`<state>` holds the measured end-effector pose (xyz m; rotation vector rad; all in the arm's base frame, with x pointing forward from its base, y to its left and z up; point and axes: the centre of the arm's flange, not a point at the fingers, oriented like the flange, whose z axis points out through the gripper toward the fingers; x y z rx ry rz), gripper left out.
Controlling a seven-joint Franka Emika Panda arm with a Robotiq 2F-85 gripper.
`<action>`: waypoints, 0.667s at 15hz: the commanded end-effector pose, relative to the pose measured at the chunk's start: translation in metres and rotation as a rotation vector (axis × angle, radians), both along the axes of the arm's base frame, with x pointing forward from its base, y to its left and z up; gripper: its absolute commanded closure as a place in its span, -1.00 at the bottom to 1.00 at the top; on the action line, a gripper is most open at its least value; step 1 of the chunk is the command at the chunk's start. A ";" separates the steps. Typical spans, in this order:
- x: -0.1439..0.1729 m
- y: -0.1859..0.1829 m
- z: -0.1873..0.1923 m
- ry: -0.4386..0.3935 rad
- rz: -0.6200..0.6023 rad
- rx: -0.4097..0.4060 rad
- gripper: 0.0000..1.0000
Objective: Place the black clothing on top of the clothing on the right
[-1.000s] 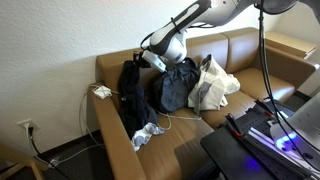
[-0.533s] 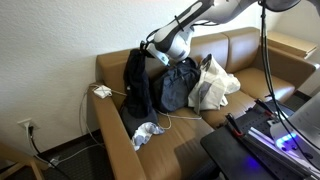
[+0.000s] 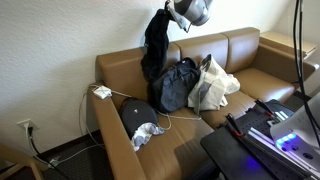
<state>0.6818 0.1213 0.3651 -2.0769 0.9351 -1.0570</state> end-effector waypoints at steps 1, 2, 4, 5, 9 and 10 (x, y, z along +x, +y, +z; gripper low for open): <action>0.000 -0.001 0.002 -0.002 0.000 0.000 0.91; 0.000 0.002 -0.002 0.004 0.005 0.002 0.98; 0.004 -0.035 -0.018 0.024 -0.100 -0.081 0.98; -0.001 -0.073 -0.022 0.027 -0.151 -0.108 0.98; -0.037 -0.198 -0.010 0.052 -0.384 -0.175 0.98; -0.050 -0.228 -0.006 0.070 -0.448 -0.188 0.98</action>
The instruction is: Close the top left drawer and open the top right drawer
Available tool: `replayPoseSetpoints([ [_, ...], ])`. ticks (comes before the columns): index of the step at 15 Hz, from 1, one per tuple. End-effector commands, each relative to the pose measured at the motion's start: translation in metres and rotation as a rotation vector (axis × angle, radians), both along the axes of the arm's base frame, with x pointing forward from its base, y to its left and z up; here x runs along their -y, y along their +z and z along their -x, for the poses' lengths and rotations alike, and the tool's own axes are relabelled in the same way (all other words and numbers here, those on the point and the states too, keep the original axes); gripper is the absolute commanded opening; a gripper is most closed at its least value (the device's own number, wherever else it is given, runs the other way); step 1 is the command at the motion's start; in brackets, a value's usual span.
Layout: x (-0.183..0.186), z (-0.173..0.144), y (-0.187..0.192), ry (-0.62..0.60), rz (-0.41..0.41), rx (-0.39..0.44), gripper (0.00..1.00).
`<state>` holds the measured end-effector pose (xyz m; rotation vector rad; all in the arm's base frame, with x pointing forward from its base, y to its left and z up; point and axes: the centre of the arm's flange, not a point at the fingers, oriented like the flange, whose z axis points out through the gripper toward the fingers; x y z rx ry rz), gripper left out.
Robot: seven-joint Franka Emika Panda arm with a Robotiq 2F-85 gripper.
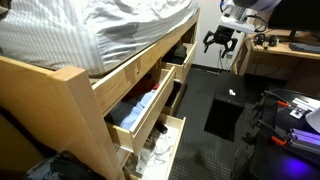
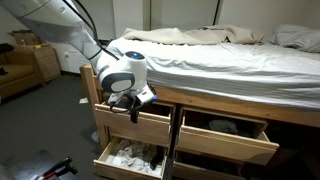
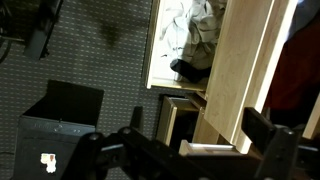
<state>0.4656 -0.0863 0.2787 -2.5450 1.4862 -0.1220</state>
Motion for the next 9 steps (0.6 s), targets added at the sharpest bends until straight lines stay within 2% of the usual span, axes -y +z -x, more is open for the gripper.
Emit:
replayPoseSetpoints([
  [1, -0.002, -0.008, -0.001, 0.025, -0.014, 0.005, 1.00],
  [2, -0.008, -0.022, -0.005, 0.104, -0.065, 0.028, 1.00],
  [4, -0.035, -0.057, -0.011, 0.200, -0.110, 0.065, 1.00],
  [7, -0.095, -0.108, -0.011, 0.355, -0.173, 0.092, 1.00],
  [8, -0.116, -0.066, -0.031, 0.405, -0.201, 0.098, 1.00],
  [9, -0.133, -0.063, -0.042, 0.447, -0.237, 0.105, 1.00],
])
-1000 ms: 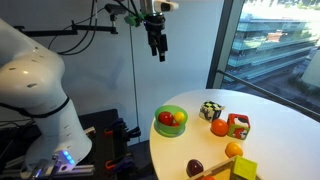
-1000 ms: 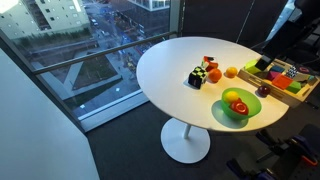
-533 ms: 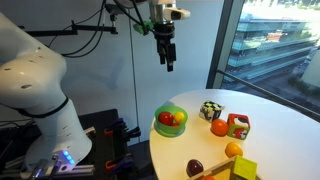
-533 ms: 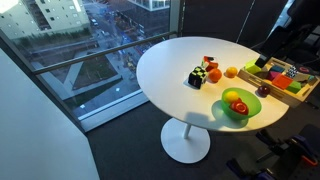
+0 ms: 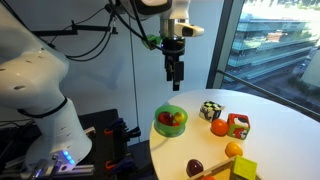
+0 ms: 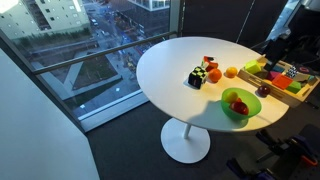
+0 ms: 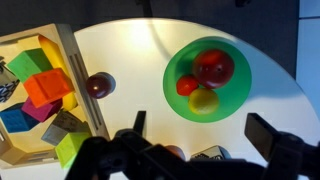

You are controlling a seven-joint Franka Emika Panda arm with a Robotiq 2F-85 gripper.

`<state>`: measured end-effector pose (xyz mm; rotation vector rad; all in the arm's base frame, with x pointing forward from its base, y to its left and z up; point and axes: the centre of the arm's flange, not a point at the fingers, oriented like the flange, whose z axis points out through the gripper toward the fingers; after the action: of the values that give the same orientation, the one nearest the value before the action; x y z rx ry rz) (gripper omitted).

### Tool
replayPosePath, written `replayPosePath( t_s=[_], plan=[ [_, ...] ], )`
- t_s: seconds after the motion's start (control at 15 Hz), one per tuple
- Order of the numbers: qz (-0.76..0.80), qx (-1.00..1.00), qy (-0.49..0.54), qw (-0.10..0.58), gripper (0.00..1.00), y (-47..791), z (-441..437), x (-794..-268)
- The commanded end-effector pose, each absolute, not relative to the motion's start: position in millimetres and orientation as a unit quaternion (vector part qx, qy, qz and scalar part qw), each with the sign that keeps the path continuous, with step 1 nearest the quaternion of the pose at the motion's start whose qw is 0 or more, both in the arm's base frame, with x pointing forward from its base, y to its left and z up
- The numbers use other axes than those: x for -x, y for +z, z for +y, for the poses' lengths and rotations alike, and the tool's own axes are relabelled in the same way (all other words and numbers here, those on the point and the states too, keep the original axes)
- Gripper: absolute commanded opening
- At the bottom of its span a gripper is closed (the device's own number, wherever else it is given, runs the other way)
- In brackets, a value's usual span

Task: Put the apple into the bowl

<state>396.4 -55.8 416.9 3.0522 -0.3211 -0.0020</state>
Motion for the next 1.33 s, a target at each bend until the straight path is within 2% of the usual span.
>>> replayPosePath(
  t_s=[0.0,0.6,1.27],
  plan=[
    [-0.100,-0.995,-0.003,0.028,1.00,392,-80,-395],
    [-0.008,-0.999,0.037,0.023,1.00,340,-121,-418],
    [-0.018,-0.999,0.030,0.020,1.00,336,-113,-411]
  ],
)
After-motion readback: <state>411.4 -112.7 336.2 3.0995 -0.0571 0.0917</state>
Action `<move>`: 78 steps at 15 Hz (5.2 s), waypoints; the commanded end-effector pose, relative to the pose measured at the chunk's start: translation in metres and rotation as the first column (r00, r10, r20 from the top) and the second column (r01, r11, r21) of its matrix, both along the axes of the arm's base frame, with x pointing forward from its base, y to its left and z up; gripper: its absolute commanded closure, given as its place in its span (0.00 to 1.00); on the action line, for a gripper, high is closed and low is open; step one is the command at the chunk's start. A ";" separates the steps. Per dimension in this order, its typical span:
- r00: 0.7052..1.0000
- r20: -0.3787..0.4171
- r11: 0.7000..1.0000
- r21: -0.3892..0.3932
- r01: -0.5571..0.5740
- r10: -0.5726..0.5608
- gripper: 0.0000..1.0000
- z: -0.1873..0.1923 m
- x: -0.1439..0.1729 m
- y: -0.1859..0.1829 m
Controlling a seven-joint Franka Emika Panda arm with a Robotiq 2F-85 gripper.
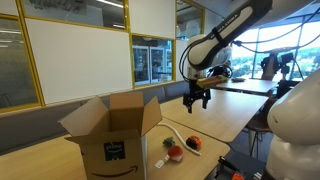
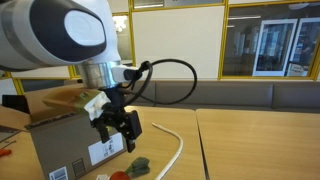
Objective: Put the measuring tape, turnip plushie and the rope in the box respectively then move the box to the right, then put the black object in the box
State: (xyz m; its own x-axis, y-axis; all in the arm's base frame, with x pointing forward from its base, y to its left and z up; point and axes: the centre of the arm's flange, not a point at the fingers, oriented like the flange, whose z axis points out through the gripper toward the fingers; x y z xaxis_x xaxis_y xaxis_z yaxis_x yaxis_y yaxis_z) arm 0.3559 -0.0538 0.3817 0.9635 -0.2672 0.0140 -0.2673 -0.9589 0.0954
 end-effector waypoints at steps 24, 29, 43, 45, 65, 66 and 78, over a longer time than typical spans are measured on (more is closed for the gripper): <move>0.983 -0.108 0.987 0.073 -0.143 0.150 0.00 -0.209 0.107 -0.126; 0.986 -0.089 0.981 0.143 -0.130 0.144 0.00 -0.208 0.102 -0.111; 0.984 -0.116 0.981 0.156 -0.116 0.135 0.00 -0.234 0.084 -0.114; 0.982 -0.133 0.981 0.156 -0.115 0.137 0.00 -0.240 0.081 -0.114; 0.972 -0.153 0.979 0.126 -0.159 0.177 0.39 -0.255 0.097 -0.119; 0.972 -0.154 0.979 0.127 -0.159 0.178 0.39 -0.255 0.097 -0.119; 1.000 0.016 1.000 0.018 0.002 -0.002 0.39 -0.133 0.096 -0.114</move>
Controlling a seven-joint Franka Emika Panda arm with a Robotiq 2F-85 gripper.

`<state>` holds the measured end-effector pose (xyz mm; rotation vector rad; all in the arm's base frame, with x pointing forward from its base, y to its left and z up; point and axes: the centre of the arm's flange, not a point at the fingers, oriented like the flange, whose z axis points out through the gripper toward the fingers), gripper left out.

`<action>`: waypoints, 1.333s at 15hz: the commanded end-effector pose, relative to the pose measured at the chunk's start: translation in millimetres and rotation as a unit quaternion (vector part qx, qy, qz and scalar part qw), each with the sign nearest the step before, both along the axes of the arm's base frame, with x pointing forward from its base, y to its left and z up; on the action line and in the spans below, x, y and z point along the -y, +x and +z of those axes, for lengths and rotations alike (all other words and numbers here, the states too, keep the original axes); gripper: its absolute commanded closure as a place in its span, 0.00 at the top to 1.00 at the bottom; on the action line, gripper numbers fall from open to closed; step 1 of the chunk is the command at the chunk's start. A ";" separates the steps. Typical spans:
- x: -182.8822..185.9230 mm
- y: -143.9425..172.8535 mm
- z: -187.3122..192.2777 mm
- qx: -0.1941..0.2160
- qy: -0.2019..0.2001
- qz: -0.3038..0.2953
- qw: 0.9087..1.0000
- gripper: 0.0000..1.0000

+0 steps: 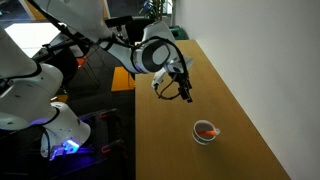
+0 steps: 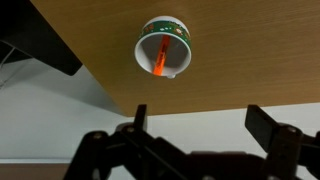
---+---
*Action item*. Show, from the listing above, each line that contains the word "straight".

*Exercise result*.
Motion for the next 9 steps (0.6 s), targets added at the sharpest bends until straight lines stay within 2% of the usual span, axes -y +z -x, more is open for the gripper.
Motion for the next 1.33 s, a target at each bend until the straight path is within 2% of the usual span.

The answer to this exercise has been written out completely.